When the team principal was asked about his go-to method for resolving situations that go awry, Wolff said matter-of-factly: “I’m responsible for hiring and development, and developing the right people. So I should be empowering.”
Wolff acknowledged that most people’s knee-jerk instinct is to pin the blame on someone.
“[But] in most cases, it’s the process that has failed, not the person… And I think that is very important to actually remind yourself … we blame the problem, we don’t blame the person.”
Additionally, Wolff said leaders should be selective and know when to intervene.
“It’s also an experience of mine that people that run organizations are in a way control freaks, it’s very difficult to let go,” Wolff said.
“So for me, the notion of control freak is: know everything that’s going on, but not interfering in everything that’s going on… and getting that balance right.”
And Wolff acknowledged that equilibrium is not easy.
“I’m an emotional person, I’m very passionate about the sport,” he said.
Wolff was a teenager when he first entered the world of motorsport, but eventually had to pivot to a career in venture capital.
“When I finished school, I wanted to be a racing driver. But obviously that’s a sport that wasn’t affordable for me,” Wolff shared with the audience.
In a serendipitous turn of events, venture capitalism led him back to motor racing when he bought shares of Williams and eventually became the team’s executive director. He subsequently left Williams to become Mercedes’ head of motorsport in 2013.
Ten years on, Wolff said not one day goes past where he does not take time to reflect on how to improve. It’s a trait that he says he shares with Hamilton and something he values a lot in the driver.
“On track, in the car and off track, he’s somebody that seeks personal improvement every day,” he mused.
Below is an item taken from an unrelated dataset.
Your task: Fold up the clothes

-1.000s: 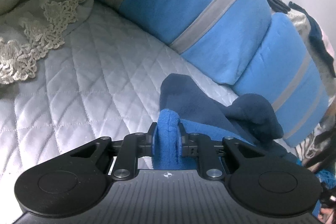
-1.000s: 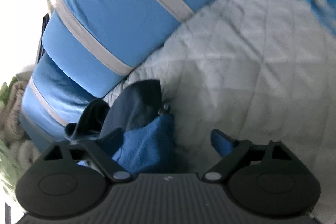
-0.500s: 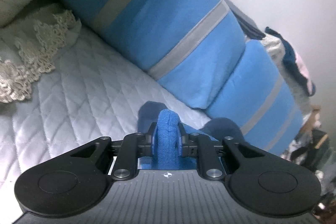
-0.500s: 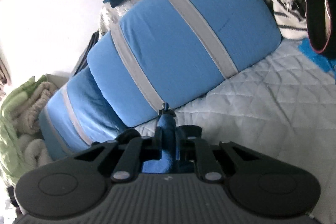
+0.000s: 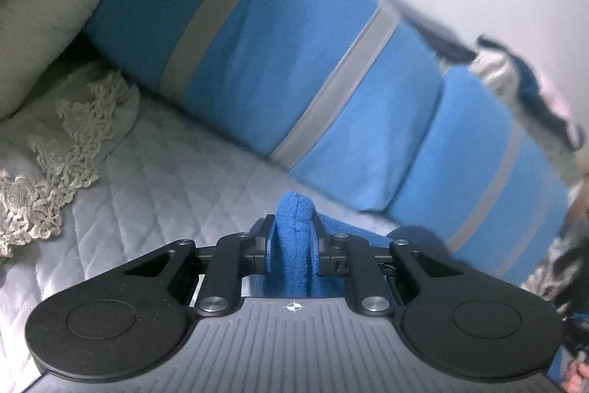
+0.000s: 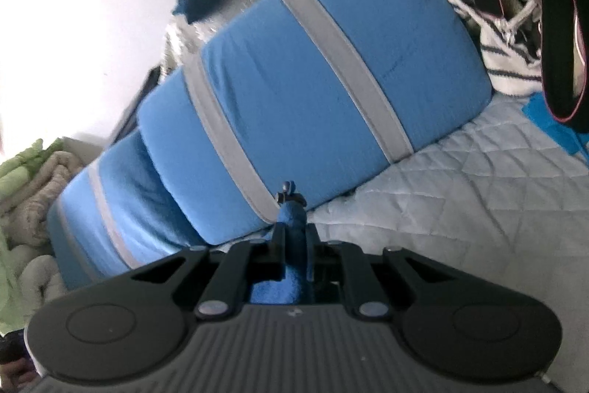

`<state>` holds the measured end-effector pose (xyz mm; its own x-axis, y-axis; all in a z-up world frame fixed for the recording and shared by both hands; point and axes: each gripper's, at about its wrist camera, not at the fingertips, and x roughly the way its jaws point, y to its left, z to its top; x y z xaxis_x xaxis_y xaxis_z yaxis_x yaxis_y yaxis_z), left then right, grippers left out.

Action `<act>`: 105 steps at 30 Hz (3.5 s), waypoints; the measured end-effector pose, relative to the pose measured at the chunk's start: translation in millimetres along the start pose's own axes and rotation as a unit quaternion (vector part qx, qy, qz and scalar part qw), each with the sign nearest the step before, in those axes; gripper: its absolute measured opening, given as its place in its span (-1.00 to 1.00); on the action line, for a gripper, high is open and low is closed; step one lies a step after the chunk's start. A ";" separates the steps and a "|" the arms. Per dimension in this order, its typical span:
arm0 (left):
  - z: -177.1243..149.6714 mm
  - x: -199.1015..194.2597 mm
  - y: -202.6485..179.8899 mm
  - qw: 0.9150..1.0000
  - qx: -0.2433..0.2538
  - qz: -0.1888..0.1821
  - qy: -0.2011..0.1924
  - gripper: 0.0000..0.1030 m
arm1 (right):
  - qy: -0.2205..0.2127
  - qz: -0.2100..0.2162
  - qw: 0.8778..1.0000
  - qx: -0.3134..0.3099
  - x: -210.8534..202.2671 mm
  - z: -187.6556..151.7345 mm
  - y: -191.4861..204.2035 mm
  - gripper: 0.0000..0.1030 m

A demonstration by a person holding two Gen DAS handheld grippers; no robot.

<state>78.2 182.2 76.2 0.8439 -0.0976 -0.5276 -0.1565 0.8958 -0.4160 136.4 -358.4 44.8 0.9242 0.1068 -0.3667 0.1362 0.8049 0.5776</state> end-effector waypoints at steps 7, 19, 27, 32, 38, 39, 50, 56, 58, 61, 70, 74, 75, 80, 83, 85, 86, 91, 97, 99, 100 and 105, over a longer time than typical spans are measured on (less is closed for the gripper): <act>11.4 40.7 -9.2 0.999 0.014 0.039 0.013 -0.65 | 0.017 -0.034 0.999 -0.021 47.4 4.0 6.8 -0.81; 30.5 56.5 -42.4 0.995 0.044 0.035 -0.077 -0.66 | -0.028 -0.040 0.999 -0.014 72.8 22.2 6.7 -0.81; 4.9 104.1 -30.3 0.989 0.088 0.116 0.034 -0.65 | 0.049 -0.105 0.993 0.009 106.4 -0.1 -18.9 -0.82; 4.1 66.6 -37.5 0.987 0.122 0.102 0.004 -0.65 | 0.025 -0.084 0.996 -0.001 82.3 3.8 -8.2 -0.82; 6.6 9.1 -50.9 0.986 0.131 0.078 -0.064 -0.65 | -0.024 -0.035 0.999 -0.019 28.3 10.9 19.6 -0.82; 7.9 3.6 -52.4 0.986 0.131 0.075 -0.073 -0.65 | -0.033 -0.033 0.999 -0.023 23.2 12.8 22.3 -0.82; 10.7 21.8 -59.8 0.982 0.146 0.094 -0.071 -0.65 | -0.039 -0.049 0.997 -0.037 34.8 17.7 27.9 -0.82; 19.3 35.1 -57.2 0.984 0.135 0.091 -0.066 -0.65 | -0.035 -0.059 0.997 -0.046 48.8 20.7 25.2 -0.82; 21.1 42.5 -58.7 0.983 0.139 0.096 -0.065 -0.65 | -0.034 -0.062 0.996 -0.048 54.3 22.2 25.0 -0.82; 25.8 54.0 -62.2 0.983 0.137 0.104 -0.067 -0.65 | -0.033 -0.068 0.996 -0.046 65.9 25.3 24.5 -0.82; 31.1 101.0 -58.8 0.982 0.117 0.136 -0.055 -0.65 | -0.028 -0.087 0.995 -0.040 106.3 37.1 21.9 -0.82; 27.4 123.6 -49.5 0.982 0.113 0.146 -0.035 -0.65 | -0.018 -0.104 0.993 -0.049 130.4 34.6 20.0 -0.82; 25.7 129.0 -47.1 0.982 0.111 0.148 -0.030 -0.65 | -0.015 -0.109 0.993 -0.051 136.5 33.5 19.4 -0.82; 17.9 154.1 -35.7 0.984 0.098 0.150 0.011 -0.63 | 0.020 -0.144 0.987 -0.061 166.5 22.0 13.5 -0.79; 19.8 147.4 -32.7 0.986 0.089 0.138 0.007 -0.49 | 0.043 -0.172 0.981 -0.074 170.5 19.9 17.4 0.12; 22.9 134.5 -33.9 0.988 0.086 0.129 -0.010 -0.29 | 0.037 -0.169 0.980 -0.100 159.3 21.4 29.2 0.98; 23.8 125.9 -37.2 0.988 0.087 0.127 -0.018 -0.09 | 0.031 -0.166 0.979 -0.113 152.6 22.1 35.7 0.98; 24.8 86.0 -58.2 0.985 0.105 0.129 -0.050 0.33 | 0.025 -0.152 0.977 -0.147 116.6 9.2 64.3 0.98; -2.3 47.7 -99.9 0.971 0.175 0.162 -0.038 0.35 | 0.040 -0.160 0.972 -0.170 83.4 -18.5 92.3 0.98; -13.3 33.0 -110.4 0.967 0.189 0.164 -0.039 0.36 | 0.033 -0.155 0.972 -0.174 70.4 -24.1 100.8 0.98; -19.0 25.4 -114.8 0.966 0.194 0.165 -0.041 0.37 | 0.029 -0.153 0.972 -0.176 63.9 -26.9 105.0 0.98; -48.8 -3.6 -127.6 0.966 0.203 0.149 -0.054 0.39 | 0.027 -0.147 0.974 -0.172 47.6 -51.6 116.7 0.98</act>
<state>70.1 47.2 95.1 0.8442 0.2171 -0.4901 -0.2047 0.9756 0.0795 177.9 -229.3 57.0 0.8420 -0.1351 -0.5223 0.2559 0.9523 0.1663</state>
“Never take yourself too serious… it makes you stay humble. Never stop learning.”
On managing his team and how to get the best out of them, Wolff emphasized the importance of not giving the drivers special treatment compared with the rest of the team.
“I really like to interact with high performance people, superstars. And I have 2,500 of them. I make no difference between the driver and every other employee in the company,” he said.
“And if you’re able to channel that in the right way, you have an organization and a successful team. A superstar team rather than a team of superstars,” he said.